Aller dans une ville permet de faire d’étonnantes
rencontres.
C’est une banalité.
Mais entendre et voir un homme seul jouer de la trompette
contre le rempart, porte de Ligne, dans un lieu voué au stationnement des autos
élargit un peu l’horizon des rencontres.
En tout cas, permet de comprendre que tout peut advenir.
Pas seulement le pire.
L’homme, de dos, jouait pour lui, sans aucun public, à part
moi qui passais, venant de garer ma voiture.
J’ai failli sortir mon appareil photo.
Mais on ne fixe pas ce qui s’élève légèrement dans l’air.
On l’écoute. On le laisse passer, on s’éloigne.
Et puis il y a le courrier.
Ce matin, une grosse enveloppe, pleine d’images et de textes
à propos de Robert Walser ; mon cher Jacques Brémond. Encore un peu de
Suisse qui se pose sur ma table.
On est parfois tenté de noter ce qui traverse le matin, ce
qui incite à vivre aussi. Et une lettre est un bon lieu pour le faire,
davantage peut-être qu’un journal intime.
La lettre est un courant d’air.
Une respiration entre les personnes.
Au moins deux personnes.
Je ne suis pas sûre d’écrire à une seule personne à la fois.
Moi-même, je me sens multiple, parfois. Ou Multipliée. Par la distance. Le ciel
entre les volets. Les feuilles du magnolia qui brillent.
Le papillon Vulcain n’est plus revenu.
Parti, mort, au repos ?
En tout cas disparu.
Petit détective sauvage.
Bolano en papillon?
Petit détective sauvage.
Bolano en papillon?
Je ne sais toujours pas comment nommer ce sentiment
géographique qui permet de se trouver à la fois ici et là-bas si puissamment
que même les odeurs et les
couleurs se mélangent les uns aux autres.
Une manière d’être transfuge ? De rendre féconde et mouvante
l’immobilité ?
Depuis quelques jours, je collecte des poèmes où le mot main
est présent.
Et pour une raison que j’ignore, c’est la main d’une femme,
poète et mortelle, qui vient là, interrompre ma collecte. Sa mort surtout. Une
femme que j’ai écoutée, rencontrée, vue sur un fauteuil roulant accompagnée de
son fils. Et elle savait qu’elle allait bientôt mourir et elle est morte à
présent.
Je ne sais pas ce que signifie exactement sa mort pour moi
qui la connaissais peu, mais elle va, cette mort, avec le joueur de trompette
solitaire, face au rempart. Et avec l’absence du papillon à trois pattes. Avec
nos infirmités, en quelque sorte. Mais nous restons vivants. Encore un peu. Et
d’elle, on dit maintenant : elle est morte.
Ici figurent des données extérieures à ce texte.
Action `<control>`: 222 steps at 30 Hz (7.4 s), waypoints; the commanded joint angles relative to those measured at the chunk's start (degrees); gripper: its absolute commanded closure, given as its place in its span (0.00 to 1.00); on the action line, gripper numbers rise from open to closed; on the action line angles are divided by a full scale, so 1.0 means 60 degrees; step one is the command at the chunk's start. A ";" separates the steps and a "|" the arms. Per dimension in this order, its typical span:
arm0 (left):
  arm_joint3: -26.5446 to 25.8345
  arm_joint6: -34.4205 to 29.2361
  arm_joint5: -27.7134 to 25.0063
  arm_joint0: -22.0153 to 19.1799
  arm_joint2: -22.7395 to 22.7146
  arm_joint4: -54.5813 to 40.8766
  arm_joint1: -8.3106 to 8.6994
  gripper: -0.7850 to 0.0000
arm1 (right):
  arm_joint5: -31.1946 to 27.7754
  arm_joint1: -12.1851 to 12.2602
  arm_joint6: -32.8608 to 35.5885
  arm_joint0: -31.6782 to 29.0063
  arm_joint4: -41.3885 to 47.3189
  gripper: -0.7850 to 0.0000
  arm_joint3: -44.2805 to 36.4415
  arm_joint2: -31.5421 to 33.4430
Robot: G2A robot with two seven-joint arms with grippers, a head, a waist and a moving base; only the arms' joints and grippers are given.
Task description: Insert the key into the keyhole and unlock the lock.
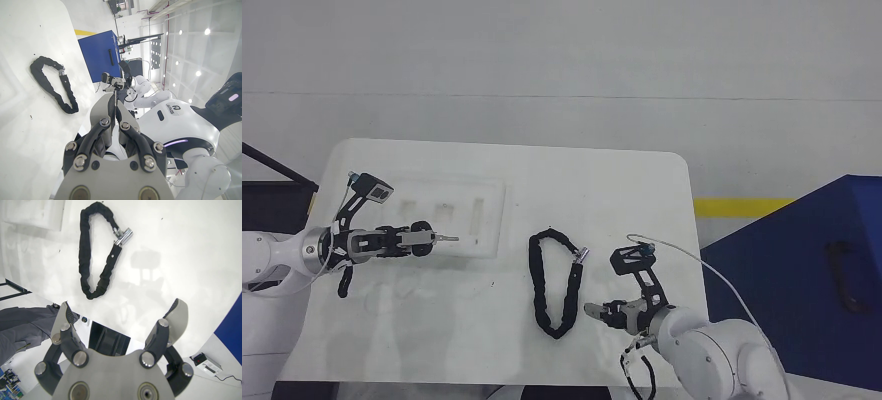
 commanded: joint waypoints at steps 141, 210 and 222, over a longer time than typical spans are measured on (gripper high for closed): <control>0.0000 0.0000 0.0000 0.0000 0.0000 0.0000 0.0000 1.00 | -0.7524 -0.4648 -0.2947 0.0079 0.6243 1.00 0.3208 0.1083; 0.0000 0.0000 0.0000 0.0000 0.0000 0.0000 0.0000 1.00 | -0.9965 -0.4397 -0.1281 0.2575 1.8173 1.00 0.9011 -0.1062; 0.0000 0.0000 0.0000 0.0000 0.0000 0.0000 0.0000 1.00 | -1.0777 -0.4270 -0.5666 0.1844 1.2813 1.00 0.8142 -0.0881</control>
Je ne sais pourquoi je ne peux écrire son nom ici. Alors je lui adresse cette lettre.
Cette femme poète, je l’avais rencontrée lors d’un festival
de poésie, en 2014 à Lodève. Et je retourne à Lodève mardi écouter le peintre
Alexandre Hollan dont nous aimons tant le travail. Ce qui est troublant, c’est
que nous portons le même prénom. Alors, pour nourrir notre mémoire de son
souvenir, j’ai cuit deux pains. Pain des vivants, pain des morts.
Je ne sais pas du tout quoi faire de ces émotions diverses.
L’ange avait l’apparence d’un trompettiste.
Une enveloppe gonflée de feuilles m'a donné l'illusion de recevoir une lettre.
De Robert Walser.
Et il y avait aussi les messages de mes amies, et c’est
pourquoi je ne pouvais aujourd’hui céder à la tristesse, tout en me demandant
encore une fois ce que c’est exactement, la mort.
Le passage d’un de mes fils a sonné joyeusement la fin de
mes activités dans l’atelier. Il était temps de passer à autre chose. Mais
quoi ? Tout se poursuit, tout le temps et puis la mort vient et on ne sait
pas ce que font les autres de vos papiers entassés, de vos dessins et de vos
projets.
Sur la table, par exemple, il y a Gherasim Luca,
« la mort étendue
au-dessus de la tête/la vie tenue à deux mains »,
Clara Régy,
« elle/boit un
café/sucré/le bol cerise/brûle/ses mains… »,
Claire Krähenbühl,
« Courir comme
toi dans la rue, la traverser, vite, vite une main battant l’air. »
Deux belles vivantes et un mort bien vivant, ça fera repas du soir,
fête de la poésie en solo, tartine à gogo et vin d’honneur comme un bras à
faire la nique à la mort. Oui, ce soir.